**AIM OF THE TASK:** Would you give the listing back word for word once its pictures are removed?

**RECORDED INFORMATION:**
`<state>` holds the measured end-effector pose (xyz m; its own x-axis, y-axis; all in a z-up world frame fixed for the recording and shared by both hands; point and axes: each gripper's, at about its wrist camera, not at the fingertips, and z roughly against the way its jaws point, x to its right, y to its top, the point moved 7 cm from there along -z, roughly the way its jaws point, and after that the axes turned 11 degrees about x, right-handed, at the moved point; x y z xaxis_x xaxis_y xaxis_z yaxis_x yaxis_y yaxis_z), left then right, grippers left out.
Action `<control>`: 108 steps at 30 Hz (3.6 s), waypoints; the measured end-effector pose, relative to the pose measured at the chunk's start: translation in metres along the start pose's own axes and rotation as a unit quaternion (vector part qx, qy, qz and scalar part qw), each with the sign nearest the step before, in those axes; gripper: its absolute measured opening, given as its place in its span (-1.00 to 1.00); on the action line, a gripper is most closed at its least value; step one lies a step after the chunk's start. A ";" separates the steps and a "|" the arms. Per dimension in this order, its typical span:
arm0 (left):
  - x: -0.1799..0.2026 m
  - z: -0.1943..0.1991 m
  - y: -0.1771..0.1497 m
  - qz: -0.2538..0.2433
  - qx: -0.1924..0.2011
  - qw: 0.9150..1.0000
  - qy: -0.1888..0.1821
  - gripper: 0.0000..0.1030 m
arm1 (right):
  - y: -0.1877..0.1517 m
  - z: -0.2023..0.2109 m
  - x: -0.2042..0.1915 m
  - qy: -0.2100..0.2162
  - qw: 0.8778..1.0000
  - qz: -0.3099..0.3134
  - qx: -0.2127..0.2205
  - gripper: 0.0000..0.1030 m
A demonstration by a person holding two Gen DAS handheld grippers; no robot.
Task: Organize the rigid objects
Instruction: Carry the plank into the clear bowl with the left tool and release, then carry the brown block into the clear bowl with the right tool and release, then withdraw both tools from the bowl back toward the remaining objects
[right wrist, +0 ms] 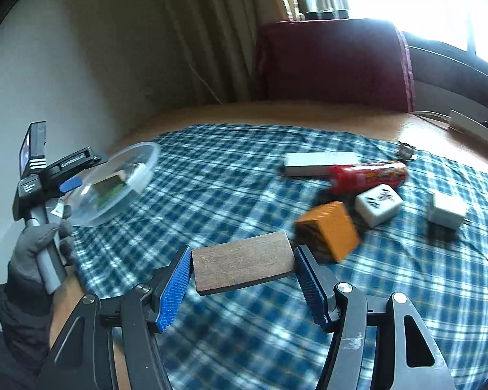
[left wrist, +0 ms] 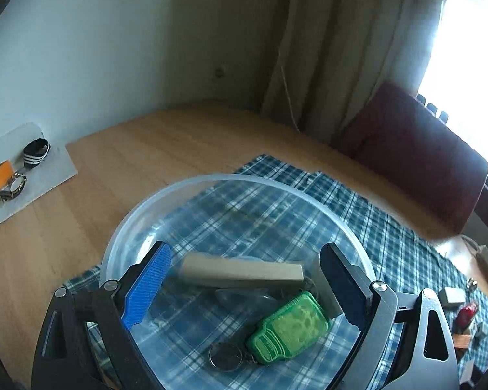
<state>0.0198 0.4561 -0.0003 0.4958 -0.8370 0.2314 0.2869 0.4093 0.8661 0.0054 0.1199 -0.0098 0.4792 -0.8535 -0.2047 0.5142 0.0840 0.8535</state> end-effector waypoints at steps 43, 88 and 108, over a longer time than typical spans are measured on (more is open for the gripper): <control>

**TASK OUTPUT:**
`<state>` holds the measured end-effector pose (xyz m; its own x-axis, y-axis; all in a z-up world frame fixed for the recording and shared by both hands; point and axes: each gripper's, at about its wrist camera, not at the fingertips, and z roughly against the way its jaws point, x to its right, y to its top, the point moved 7 cm from there along -z, roughly the way its jaws point, and after that the axes turned 11 degrees about x, right-handed, at the moved point; x y z xaxis_x xaxis_y xaxis_z yaxis_x yaxis_y yaxis_z), left then right, grippers left out.
Action `<control>`: 108 steps at 30 Hz (3.6 s), waypoints; the measured end-effector pose, relative to the pose measured at the chunk's start: translation in metres along the start pose's own axes and rotation as a unit quaternion (vector part qx, qy, qz and scalar part qw), each with the sign nearest the step before, in those axes; gripper: its absolute measured opening, given as its place in its span (-1.00 to 1.00); on the action line, a gripper is most closed at its least value; step one lies a step after the chunk's start. A ";" separates the steps and a "|" the arms. Per dimension in this order, its typical span:
arm0 (left):
  - x: -0.1799..0.2026 m
  - z: -0.1943..0.1991 m
  - y: -0.1771..0.1497 m
  - qz: -0.2538..0.2433
  - qx: -0.1924..0.2011
  - qw: 0.9150..1.0000
  - qy: -0.1888..0.1821
  - gripper: 0.0000..0.1030 m
arm1 (right):
  - y: -0.1877..0.1517 m
  - z: -0.2023..0.2109 m
  - x: -0.2042..0.1915 m
  - qy: -0.2100..0.2162
  - qw: 0.8778..1.0000
  - qz: -0.3099..0.3134
  - qx: -0.2127..0.2205
  - gripper: 0.0000..0.1030 m
A demonstration by a person holding two Gen DAS handheld grippers; no robot.
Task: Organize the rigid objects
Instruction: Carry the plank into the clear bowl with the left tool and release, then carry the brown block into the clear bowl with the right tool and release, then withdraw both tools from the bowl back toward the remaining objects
[right wrist, +0 ms] 
[left wrist, +0 ms] 
<state>0.0198 0.4561 -0.0003 0.4958 -0.8370 0.2314 0.2869 0.4093 0.8661 0.0054 0.1199 -0.0098 0.4792 -0.8535 -0.2047 0.5142 0.0840 0.8535</state> end-effector waypoints at steps 43, 88 and 108, over a longer time than typical spans are measured on (more is open for the gripper): <control>

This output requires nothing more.